The balance beam had ended and Monster darted ahead, over to the benches facing the running burble of the stream. Arthur and I lingered, looking up at the trees.
It was so, so quiet. Birth of the universe quiet. Arthur was looking at me, thinking about all the time he’d missed, the people I had been in all the phases of my life that he had forgone, the times he’d thought of me at the very same times I thought of him, the togetherness we hadn’t shared and couldn’t know. He was looking at me with nostalgia, with fondness. With love that was softer because it was worn.

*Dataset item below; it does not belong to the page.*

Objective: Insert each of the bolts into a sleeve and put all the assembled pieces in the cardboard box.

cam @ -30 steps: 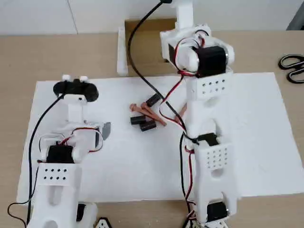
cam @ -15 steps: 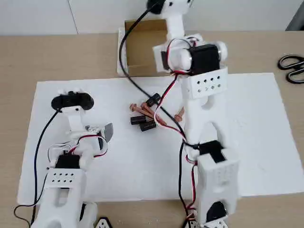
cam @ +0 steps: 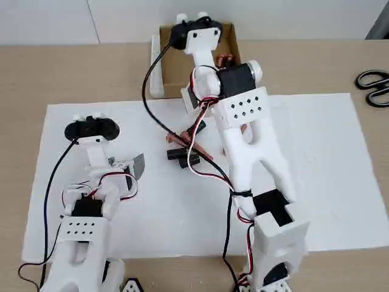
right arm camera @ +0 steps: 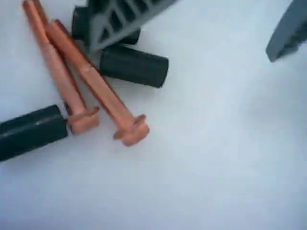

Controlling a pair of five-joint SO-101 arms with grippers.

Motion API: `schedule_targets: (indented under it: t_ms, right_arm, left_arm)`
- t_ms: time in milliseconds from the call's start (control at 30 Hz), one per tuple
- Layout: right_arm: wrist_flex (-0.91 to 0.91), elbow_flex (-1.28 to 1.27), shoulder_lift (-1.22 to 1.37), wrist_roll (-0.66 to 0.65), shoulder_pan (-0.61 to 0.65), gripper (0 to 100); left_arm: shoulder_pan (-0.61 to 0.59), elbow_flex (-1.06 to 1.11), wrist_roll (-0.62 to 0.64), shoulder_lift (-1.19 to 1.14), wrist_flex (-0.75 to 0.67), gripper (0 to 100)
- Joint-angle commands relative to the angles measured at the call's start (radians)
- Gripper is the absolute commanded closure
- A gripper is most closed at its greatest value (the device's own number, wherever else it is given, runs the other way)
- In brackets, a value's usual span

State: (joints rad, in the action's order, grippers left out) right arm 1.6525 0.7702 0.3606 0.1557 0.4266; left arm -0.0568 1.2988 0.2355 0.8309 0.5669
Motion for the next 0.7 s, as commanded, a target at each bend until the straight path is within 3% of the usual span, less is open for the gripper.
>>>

He was looking at me, and I could feel his eyes on me, and I hadn’t told him yet, but I was just so angry that morning. I was angry about my mother’s diagnosis; about the people in life you are given just to lose. I was angry about my son’s pediatrician heavily implying that I was a bad mother because I still pulled him into bed with me whenever he wanted me to, because I didn’t like to hear him cry, and because verbally he was still a little behind. I was angry that I could never really shake the fear that someone might consider Monster’s dad a better alternative to me, that he was a better father than I was a mother because he came from money, because his father was a lawyer and his mother was a lawyer and there were lawyers all up and down that family lineage like a fucking life achievement waterslide. I was angry that Arthur Wren had come back into my life at a time when I was still a little too weak not to love him. I was angry that I could love my life so dearly, cherish it so completely, just to see its reflection in Meredith’s sunglasses as a mirage of the ways I had failed. I was angry that I had lived my life so freely for so long, so fearlessly, until my son was born and then I realized how small I was, how fragile, how very full of terror I’d become. I had to stay alive for him, I had to be happy for him, I had to be fucking happy and Meredith Wren still hadn’t figured out how! I was angry, I was bitter, my life was full and yet, somehow, my heart was still broken—had been broken for over a decade, unfixable still. I was angry, and for fuck’s sake, I was tired. I have a toddler, okay? I was really fucking tired .
So, in the middle of nature’s church, I tilted my head back and I screamed.